De volgende beperking is de wijze waarop de gegevens verzameld zijn. Hier ligt een mogelijke beperking in de beoordeling van de verschillende stakeholders. Hiervoor is slechts van interview(s) met interne auditors gebruik gemaakt. Eventueel is door of met de interne auditors op specifieke punten informatie binnen de organisatie ingewonnen. Op basis van hun objectieve, onafhankelijke en organisatiebrede insteek is hiervoor bewust gekozen. Juist de objectieve en onafhankelijke houding

biedt voordelen boven meerdere afzonderlijke interne stakeholders te interviewen. De wijze van gegevens verzamelen en bewerken heeft geleid tot valide en betrouwbare gegevens.

Een andere belangrijke beperking is de gekozen invalshoek van het onderzoek. In dit onderzoek is alleen naar de invloed van interne stakeholders gekeken, terwijl er zeker nog andere invloeden van toepassing zullen zijn. Vanuit de literatuur is onderscheid gemaakt in politieke, organisatorische, economische en technische oorzaken. Dit onderzoek richt zich niet op de politieke, economische en technische oorzaken, maar op een deel van de organisatorische oorzaken. Dit is een bewuste beperking geweest, maar het is duidelijk dat er vanuit elk van deze oorzaken (politieke, organisatorische, economische en technische) factoren zijn die invloed hebben op de totstandkoming van de elektronische gegevensuitwisseling en die in dit onderzoek niet zijn meegenomen. De kracht van dit onderzoek ligt in het zich richten op een beperkt deel van de werkelijkheid. Daarbij moet de beperking niet uit het oog worden verloren, er kan ook een rechtstreekse invloed van bepaalde interne stakeholders op de elektronische gegevensuitwisseling zijn, bijvoorbeeld door de vraag welke informatie gedeeld wordt en onder welke voorwaarden.

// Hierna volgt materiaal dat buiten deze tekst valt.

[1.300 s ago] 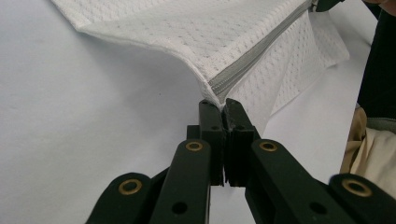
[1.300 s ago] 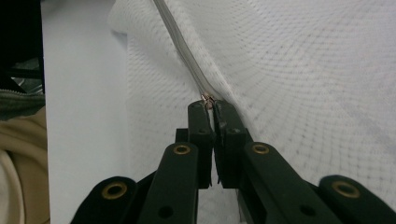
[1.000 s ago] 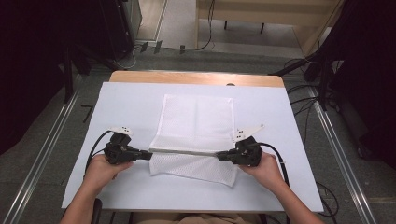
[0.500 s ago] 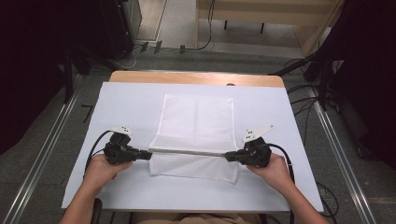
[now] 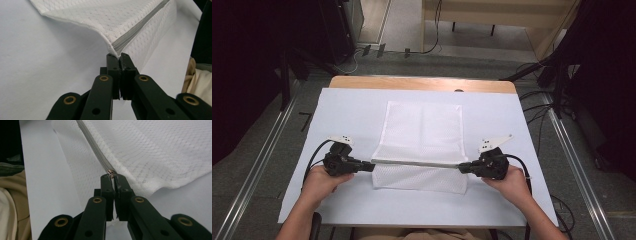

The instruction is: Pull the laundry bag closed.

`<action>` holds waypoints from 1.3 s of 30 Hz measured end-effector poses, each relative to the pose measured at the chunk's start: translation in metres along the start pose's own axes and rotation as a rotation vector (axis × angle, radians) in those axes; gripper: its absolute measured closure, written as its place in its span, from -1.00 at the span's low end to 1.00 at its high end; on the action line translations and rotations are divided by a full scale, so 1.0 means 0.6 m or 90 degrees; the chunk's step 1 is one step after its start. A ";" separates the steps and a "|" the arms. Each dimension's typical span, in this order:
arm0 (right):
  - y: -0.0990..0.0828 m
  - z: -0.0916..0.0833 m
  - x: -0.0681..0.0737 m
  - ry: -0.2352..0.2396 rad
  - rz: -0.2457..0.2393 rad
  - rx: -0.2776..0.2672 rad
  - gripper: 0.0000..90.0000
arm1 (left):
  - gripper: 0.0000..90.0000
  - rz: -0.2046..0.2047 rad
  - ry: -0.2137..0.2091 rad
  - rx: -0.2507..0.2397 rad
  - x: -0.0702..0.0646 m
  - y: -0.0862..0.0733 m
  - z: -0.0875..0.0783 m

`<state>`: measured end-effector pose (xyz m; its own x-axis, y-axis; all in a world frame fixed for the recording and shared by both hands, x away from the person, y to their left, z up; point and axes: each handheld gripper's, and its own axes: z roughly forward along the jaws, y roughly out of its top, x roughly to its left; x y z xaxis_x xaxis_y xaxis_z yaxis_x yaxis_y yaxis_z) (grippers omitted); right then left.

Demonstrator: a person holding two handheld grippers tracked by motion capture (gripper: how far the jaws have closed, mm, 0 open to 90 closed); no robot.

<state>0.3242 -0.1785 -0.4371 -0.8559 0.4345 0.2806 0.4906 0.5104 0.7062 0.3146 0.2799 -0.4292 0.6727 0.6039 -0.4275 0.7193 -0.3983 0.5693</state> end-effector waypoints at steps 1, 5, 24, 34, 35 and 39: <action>-0.001 -0.001 0.001 0.000 -0.002 0.003 0.96 | 0.99 0.002 -0.001 0.001 0.000 0.000 0.001; -0.004 -0.003 0.001 0.000 -0.005 0.006 0.96 | 0.99 0.002 0.000 0.003 -0.001 0.000 0.003; -0.004 -0.002 -0.002 -0.004 0.001 -0.023 0.53 | 0.56 -0.001 0.017 0.043 0.002 -0.001 0.018; -0.010 -0.021 -0.018 -0.097 0.007 -0.065 0.13 | 0.01 -0.005 0.076 -0.036 0.009 -0.001 -0.002; -0.011 -0.023 -0.020 -0.103 0.008 -0.069 0.10 | -0.03 -0.005 0.076 -0.036 0.009 -0.001 -0.002; -0.016 -0.035 -0.029 -0.128 0.020 -0.080 0.08 | -0.13 0.002 0.111 -0.054 0.014 -0.001 -0.011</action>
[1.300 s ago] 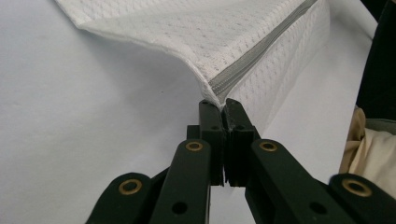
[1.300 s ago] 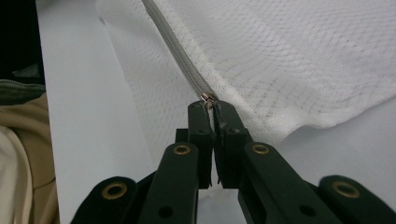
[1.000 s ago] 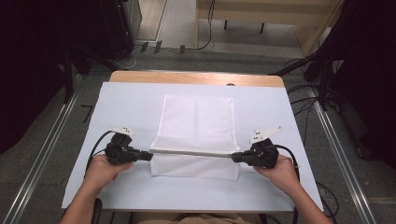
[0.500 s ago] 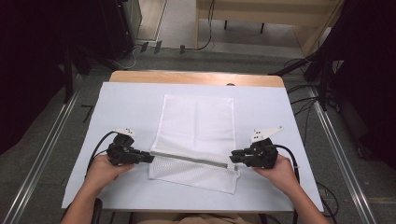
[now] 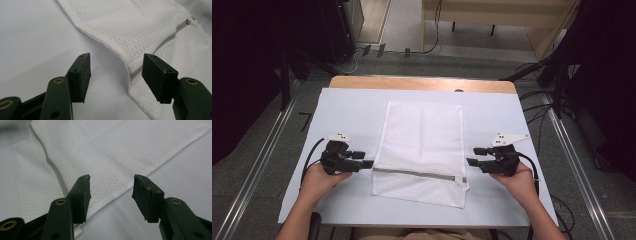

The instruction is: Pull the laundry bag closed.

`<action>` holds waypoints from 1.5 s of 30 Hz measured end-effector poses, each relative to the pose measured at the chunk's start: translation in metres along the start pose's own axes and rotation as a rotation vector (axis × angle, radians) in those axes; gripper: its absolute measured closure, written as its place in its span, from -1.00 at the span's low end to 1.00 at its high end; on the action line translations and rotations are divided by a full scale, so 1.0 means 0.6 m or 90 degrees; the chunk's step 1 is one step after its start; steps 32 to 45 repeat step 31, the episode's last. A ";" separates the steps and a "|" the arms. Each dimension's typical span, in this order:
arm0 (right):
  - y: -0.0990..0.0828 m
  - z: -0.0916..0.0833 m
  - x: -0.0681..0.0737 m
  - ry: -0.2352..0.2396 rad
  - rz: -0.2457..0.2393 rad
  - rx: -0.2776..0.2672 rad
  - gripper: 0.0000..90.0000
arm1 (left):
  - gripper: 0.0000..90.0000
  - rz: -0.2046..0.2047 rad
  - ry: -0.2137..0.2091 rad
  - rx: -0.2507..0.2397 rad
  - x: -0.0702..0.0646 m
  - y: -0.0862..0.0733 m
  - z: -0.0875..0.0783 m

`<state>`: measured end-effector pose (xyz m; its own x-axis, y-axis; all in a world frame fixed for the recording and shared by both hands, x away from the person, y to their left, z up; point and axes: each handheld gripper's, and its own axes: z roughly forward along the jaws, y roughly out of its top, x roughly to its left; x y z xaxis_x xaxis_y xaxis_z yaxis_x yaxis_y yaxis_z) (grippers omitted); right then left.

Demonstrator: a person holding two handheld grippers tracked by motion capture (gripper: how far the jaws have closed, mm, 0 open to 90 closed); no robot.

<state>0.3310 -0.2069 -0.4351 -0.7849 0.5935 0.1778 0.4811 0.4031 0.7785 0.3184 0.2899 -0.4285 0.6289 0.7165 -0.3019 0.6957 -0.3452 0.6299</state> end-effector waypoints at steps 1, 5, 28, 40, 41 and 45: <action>-0.002 -0.005 -0.005 -0.012 0.011 -0.006 0.07 | -0.15 0.001 0.007 -0.003 0.000 0.000 -0.002; -0.010 -0.022 -0.024 -0.036 0.034 -0.025 0.05 | -0.20 0.006 0.038 -0.023 0.008 0.000 -0.010; -0.037 -0.047 -0.057 -0.103 0.104 -0.025 -0.11 | -0.28 -0.026 0.101 -0.034 0.036 -0.001 -0.014; -0.037 -0.048 -0.057 -0.103 0.108 -0.025 -0.11 | -0.28 -0.028 0.100 -0.034 0.036 0.000 -0.014; -0.037 -0.048 -0.057 -0.103 0.108 -0.025 -0.11 | -0.28 -0.028 0.100 -0.034 0.036 0.000 -0.014; -0.037 -0.048 -0.057 -0.103 0.108 -0.025 -0.11 | -0.28 -0.028 0.100 -0.034 0.036 0.000 -0.014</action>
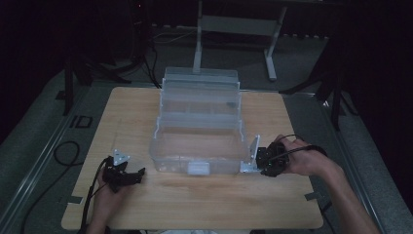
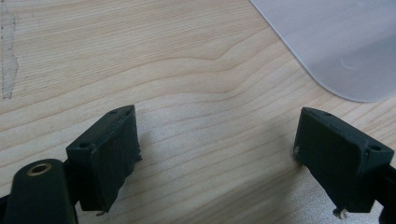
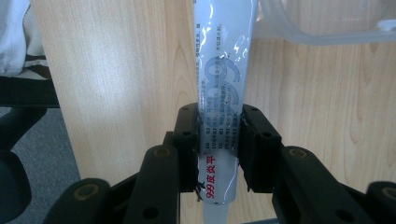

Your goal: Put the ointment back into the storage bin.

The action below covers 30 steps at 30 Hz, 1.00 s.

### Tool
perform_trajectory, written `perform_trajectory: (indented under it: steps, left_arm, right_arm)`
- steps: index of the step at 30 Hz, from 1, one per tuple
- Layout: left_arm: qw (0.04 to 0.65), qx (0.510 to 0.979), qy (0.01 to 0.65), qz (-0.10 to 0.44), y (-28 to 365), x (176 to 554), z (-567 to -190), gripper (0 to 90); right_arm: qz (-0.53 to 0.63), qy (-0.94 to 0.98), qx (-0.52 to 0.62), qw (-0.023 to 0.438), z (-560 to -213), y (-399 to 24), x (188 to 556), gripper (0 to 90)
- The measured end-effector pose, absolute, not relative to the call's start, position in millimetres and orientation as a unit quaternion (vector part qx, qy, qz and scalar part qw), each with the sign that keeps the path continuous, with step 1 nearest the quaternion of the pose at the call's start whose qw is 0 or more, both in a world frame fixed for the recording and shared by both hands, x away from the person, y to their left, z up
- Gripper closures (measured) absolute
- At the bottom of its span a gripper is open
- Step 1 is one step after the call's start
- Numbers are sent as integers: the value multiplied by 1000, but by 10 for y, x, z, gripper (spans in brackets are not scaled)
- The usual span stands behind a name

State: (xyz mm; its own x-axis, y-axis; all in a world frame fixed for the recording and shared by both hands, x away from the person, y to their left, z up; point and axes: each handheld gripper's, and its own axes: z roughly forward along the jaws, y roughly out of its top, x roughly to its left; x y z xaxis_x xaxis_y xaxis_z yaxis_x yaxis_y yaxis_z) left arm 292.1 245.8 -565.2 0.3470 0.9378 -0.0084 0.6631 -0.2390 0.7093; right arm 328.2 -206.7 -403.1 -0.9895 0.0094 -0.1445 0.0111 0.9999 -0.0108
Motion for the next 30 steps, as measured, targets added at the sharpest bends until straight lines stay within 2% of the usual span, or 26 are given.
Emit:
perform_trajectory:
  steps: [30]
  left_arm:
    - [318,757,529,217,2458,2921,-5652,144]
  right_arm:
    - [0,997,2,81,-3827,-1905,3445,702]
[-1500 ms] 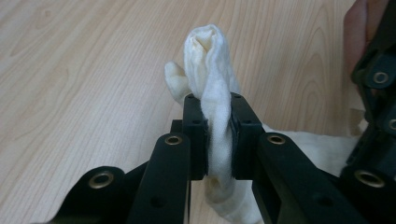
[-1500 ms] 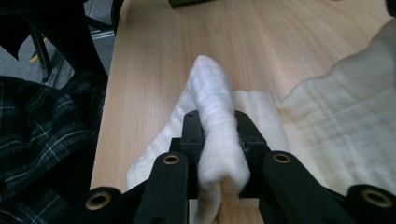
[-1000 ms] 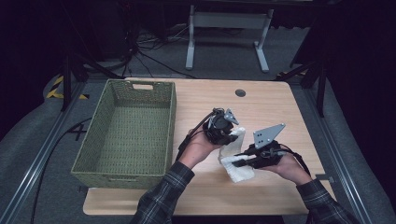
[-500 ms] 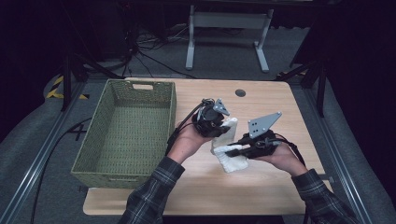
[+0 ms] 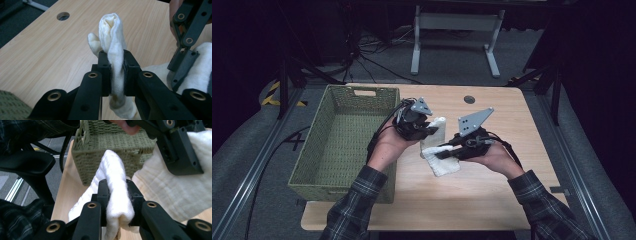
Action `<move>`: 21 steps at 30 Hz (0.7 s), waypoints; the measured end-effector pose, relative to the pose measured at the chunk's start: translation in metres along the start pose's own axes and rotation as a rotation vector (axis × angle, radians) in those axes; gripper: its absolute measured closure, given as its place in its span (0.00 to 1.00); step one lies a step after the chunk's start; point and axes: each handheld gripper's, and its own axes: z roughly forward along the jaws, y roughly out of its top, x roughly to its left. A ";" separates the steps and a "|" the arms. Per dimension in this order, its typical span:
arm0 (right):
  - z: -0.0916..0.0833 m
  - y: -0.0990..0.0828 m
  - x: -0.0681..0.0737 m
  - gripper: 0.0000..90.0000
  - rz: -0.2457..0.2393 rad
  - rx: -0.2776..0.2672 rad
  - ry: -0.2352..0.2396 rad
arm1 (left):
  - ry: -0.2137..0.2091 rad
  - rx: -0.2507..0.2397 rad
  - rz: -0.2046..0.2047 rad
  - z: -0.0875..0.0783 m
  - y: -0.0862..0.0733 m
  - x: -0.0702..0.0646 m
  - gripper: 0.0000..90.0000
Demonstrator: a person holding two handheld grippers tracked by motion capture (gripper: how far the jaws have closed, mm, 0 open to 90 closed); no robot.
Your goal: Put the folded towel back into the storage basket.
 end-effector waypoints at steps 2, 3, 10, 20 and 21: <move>0.006 0.009 -0.001 0.86 -0.004 -0.003 0.005 | 0.001 -0.009 -0.001 -0.005 -0.003 0.004 0.89; 0.008 0.012 -0.002 0.86 -0.005 -0.003 0.010 | 0.004 -0.014 0.003 -0.008 -0.004 0.006 0.89; 0.030 0.038 -0.005 0.86 -0.022 -0.013 0.003 | 0.018 -0.019 0.010 -0.032 -0.016 0.021 0.89; 0.060 0.067 -0.002 0.86 -0.037 -0.003 0.006 | 0.049 -0.046 -0.003 -0.063 -0.043 0.035 0.89; 0.064 0.070 -0.003 0.86 -0.035 -0.003 0.011 | 0.051 -0.047 -0.005 -0.065 -0.045 0.036 0.89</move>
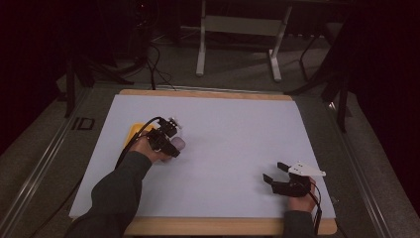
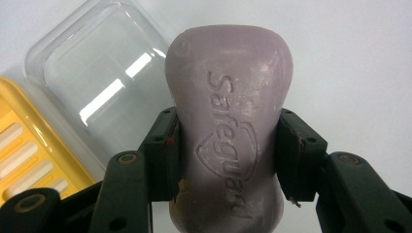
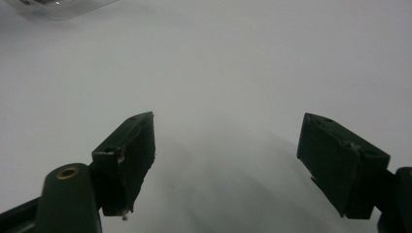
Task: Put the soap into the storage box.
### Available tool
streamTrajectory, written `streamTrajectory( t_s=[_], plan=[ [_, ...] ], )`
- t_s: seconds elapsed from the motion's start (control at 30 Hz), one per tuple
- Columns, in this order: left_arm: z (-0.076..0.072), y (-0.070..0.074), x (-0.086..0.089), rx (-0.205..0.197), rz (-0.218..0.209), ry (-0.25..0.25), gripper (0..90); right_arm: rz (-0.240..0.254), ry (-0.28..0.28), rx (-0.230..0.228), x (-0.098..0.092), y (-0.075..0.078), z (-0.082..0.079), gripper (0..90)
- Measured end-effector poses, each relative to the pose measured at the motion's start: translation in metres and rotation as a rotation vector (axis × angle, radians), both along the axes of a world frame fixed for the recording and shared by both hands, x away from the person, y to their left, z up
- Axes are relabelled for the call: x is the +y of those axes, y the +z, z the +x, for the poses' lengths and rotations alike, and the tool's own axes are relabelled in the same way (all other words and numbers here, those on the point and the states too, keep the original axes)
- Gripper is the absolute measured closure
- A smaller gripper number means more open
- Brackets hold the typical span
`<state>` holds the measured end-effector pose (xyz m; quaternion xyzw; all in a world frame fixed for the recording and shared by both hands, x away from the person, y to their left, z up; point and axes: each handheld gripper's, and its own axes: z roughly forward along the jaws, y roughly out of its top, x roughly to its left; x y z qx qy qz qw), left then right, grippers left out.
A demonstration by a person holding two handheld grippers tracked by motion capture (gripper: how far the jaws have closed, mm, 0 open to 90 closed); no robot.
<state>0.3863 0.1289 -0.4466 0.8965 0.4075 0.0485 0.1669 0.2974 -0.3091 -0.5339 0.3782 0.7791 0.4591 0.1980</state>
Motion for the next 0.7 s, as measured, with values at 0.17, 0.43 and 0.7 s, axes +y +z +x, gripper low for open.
streamTrajectory(
  t_s=[0.17, 0.43, 0.7],
  plan=[
    [0.004, 0.0, 0.006, 0.004, -0.016, 0.03, 49.9, 0.001, 0.0, 0.0, 0.0, 0.0, 0.0, 21.2],
    [0.008, -0.001, 0.011, -0.001, -0.025, 0.058, 50.0, -0.002, 0.001, -0.001, 0.0, 0.0, 0.0, 21.2],
    [0.013, -0.003, 0.017, -0.003, -0.014, 0.089, 50.0, 0.002, 0.001, 0.001, 0.0, 0.0, 0.0, 21.2]
  ],
)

Een volgende beperking ligt in het feit dat de onderzoeker zelf werkzaam is bij de overheid. Een voordeel is dat er vanuit het werk toegang is tot en kennis is van (rijks)overheidsorganisaties, wat handig kan zijn bij het verkrijgen van medewerking voor het onderzoek. Een nadeel kan ook een mate van bedrijfsblindheid zijn. Dit is getracht te ondervangen door de verzamelde gegevens te laten valideren vanuit de onderzochte organisaties.

Ten slotte kan de korte duur van het afstudeertraject als een beperking worden genoemd. In een korte periode zijn de gegevens verzameld en verwerkt. De terugblik naar de beginfase van een elektronische gegevensuitwisseling (totstandkomingfase) is gebaseerd op een beeld van mogelijk enige jaren geleden (retrospectief). Dit is echter bij alle casestudies het geval, waardoor het beeld hetzelfde blijft. Vervolgonderzoek is echter aan te bevelen als de resultaten niet alleen retrospectief maar ook prospectief zullen worden gebruikt.

De verwachting is dat ondanks de kanttekeningen de opzet van dit onderzoek voldoende onderbouwd en transparant is.

In de volgende hoofdstukken volgen de beschrijving van de casestudies (hoofdstuk 4) en de analyses (hoofdstuk 5). In hoofdstuk 6 zullen de conclusies en aanbevelingen van het onderzoek worden gepresenteerd.